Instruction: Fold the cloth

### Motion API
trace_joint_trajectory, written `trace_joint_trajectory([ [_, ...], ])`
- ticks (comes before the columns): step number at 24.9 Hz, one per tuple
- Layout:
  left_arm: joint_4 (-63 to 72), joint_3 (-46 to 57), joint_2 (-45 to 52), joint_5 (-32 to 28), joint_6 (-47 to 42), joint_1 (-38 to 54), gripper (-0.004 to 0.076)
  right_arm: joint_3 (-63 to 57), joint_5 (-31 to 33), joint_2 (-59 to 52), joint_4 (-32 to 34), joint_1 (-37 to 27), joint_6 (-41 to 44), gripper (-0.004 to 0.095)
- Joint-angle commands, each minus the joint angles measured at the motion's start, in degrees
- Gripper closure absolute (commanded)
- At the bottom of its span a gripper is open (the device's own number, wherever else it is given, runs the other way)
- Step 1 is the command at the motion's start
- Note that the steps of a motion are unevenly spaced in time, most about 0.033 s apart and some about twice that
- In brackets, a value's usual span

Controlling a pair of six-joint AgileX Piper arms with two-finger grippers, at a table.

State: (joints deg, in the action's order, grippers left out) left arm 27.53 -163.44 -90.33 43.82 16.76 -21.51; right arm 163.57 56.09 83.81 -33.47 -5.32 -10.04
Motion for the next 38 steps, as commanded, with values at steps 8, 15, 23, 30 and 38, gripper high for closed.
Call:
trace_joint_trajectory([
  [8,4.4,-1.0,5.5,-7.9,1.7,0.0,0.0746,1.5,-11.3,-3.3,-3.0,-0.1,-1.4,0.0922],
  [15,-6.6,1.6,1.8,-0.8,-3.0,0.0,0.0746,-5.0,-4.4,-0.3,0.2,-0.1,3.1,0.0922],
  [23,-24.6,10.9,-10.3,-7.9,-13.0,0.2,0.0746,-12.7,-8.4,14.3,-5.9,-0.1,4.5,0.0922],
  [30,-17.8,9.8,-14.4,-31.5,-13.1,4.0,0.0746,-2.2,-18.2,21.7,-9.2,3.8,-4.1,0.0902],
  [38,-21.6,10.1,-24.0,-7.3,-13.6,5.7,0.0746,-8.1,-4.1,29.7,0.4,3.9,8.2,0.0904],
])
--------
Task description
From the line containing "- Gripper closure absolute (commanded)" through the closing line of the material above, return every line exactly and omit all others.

Written solution
- Gripper closure absolute (commanded)
- At the bottom of its span a gripper is open (the device's own number, wherever else it is given, runs the other way)
- Step 1 is the command at the motion's start
- Note that the steps of a motion are unevenly spaced in time, most about 0.033 s apart and some about twice that
- In brackets, a value's usual span

Controlling a pair of six-joint AgileX Piper arms with two-finger grippers, at a table.

State: (joints deg, in the action's order, grippers left out) left arm 27.53 -163.44 -90.33 43.82 16.76 -21.51; right arm 163.57 56.09 83.81 -33.47 -5.32 -10.04
Motion for the next 38 steps, as commanded, with values at steps 8, 15, 23, 30 and 38, gripper high for closed.
Call:
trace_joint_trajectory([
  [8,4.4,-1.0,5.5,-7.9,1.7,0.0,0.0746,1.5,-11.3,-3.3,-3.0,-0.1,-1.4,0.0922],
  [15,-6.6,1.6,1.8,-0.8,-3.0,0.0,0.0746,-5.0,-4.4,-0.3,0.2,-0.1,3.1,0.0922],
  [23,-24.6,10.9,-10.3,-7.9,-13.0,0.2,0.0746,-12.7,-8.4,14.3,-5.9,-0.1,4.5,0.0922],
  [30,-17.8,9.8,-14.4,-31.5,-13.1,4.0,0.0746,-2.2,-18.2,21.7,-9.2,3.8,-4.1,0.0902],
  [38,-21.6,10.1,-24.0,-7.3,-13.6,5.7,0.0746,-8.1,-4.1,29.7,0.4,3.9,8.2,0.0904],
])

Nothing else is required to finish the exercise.